Transcribe each line of the material exactly as it stands.

================================

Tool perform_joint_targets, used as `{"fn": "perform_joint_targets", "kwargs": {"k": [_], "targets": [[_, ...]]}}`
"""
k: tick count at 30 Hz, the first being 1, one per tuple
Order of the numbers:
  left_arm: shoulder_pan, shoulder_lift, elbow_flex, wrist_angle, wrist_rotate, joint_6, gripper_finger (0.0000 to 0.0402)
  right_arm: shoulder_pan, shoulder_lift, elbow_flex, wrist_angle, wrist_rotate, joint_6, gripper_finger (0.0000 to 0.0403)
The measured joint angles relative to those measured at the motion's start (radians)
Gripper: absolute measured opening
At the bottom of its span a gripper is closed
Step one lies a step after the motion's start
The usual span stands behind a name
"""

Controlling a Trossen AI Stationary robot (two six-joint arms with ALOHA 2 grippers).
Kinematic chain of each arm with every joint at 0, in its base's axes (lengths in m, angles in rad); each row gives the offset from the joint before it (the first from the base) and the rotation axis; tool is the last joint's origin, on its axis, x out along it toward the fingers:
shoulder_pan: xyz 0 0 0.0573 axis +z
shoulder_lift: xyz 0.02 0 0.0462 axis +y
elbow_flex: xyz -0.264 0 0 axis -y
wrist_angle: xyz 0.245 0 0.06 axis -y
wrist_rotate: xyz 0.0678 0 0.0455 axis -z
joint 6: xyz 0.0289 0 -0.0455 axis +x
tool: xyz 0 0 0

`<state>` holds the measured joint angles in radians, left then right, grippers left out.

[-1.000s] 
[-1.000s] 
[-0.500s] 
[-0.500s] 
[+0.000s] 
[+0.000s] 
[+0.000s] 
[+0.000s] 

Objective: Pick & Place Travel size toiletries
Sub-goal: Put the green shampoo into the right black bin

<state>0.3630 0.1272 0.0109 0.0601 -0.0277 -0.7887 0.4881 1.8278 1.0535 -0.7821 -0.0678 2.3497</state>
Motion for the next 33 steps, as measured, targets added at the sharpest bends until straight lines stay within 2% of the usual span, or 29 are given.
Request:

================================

Finished task:
Tool perform_joint_targets, used as `{"fn": "perform_joint_targets", "kwargs": {"k": [_], "targets": [[_, ...]]}}`
"""
k: tick count at 30 Hz, the first being 1, one per tuple
Order of the numbers:
  left_arm: shoulder_pan, shoulder_lift, elbow_flex, wrist_angle, wrist_rotate, joint_6, gripper_finger (0.0000 to 0.0402)
  right_arm: shoulder_pan, shoulder_lift, elbow_flex, wrist_angle, wrist_rotate, joint_6, gripper_finger (0.0000 to 0.0403)
The measured joint angles relative to those measured at the motion's start (radians)
Gripper: absolute measured opening
At the bottom of its span a gripper is closed
Step one lies a step after the motion's start
The usual span stands behind a name
"""

Controlling a Trossen AI Stationary robot (two six-joint arms with ALOHA 2 grippers).
Kinematic chain of each arm with every joint at 0, in its base's axes (lengths in m, angles in rad); each row gives the offset from the joint before it (the first from the base) and the rotation axis; tool is the last joint's origin, on its axis, x out along it toward the fingers:
shoulder_pan: xyz 0 0 0.0573 axis +z
shoulder_lift: xyz 0.02 0 0.0462 axis +y
elbow_flex: xyz -0.264 0 0 axis -y
wrist_angle: xyz 0.245 0 0.06 axis -y
wrist_rotate: xyz 0.0678 0 0.0455 axis -z
joint 6: xyz 0.0289 0 -0.0455 axis +x
tool: xyz 0 0 0

`<state>` holds the measured joint angles in radians, left then right, grippers left out.

[-1.000s] 
[-1.000s] 
[-0.500s] 
[-0.500s] 
[+0.000s] 
[+0.000s] 
[+0.000s] 
[+0.000s] 

Objective: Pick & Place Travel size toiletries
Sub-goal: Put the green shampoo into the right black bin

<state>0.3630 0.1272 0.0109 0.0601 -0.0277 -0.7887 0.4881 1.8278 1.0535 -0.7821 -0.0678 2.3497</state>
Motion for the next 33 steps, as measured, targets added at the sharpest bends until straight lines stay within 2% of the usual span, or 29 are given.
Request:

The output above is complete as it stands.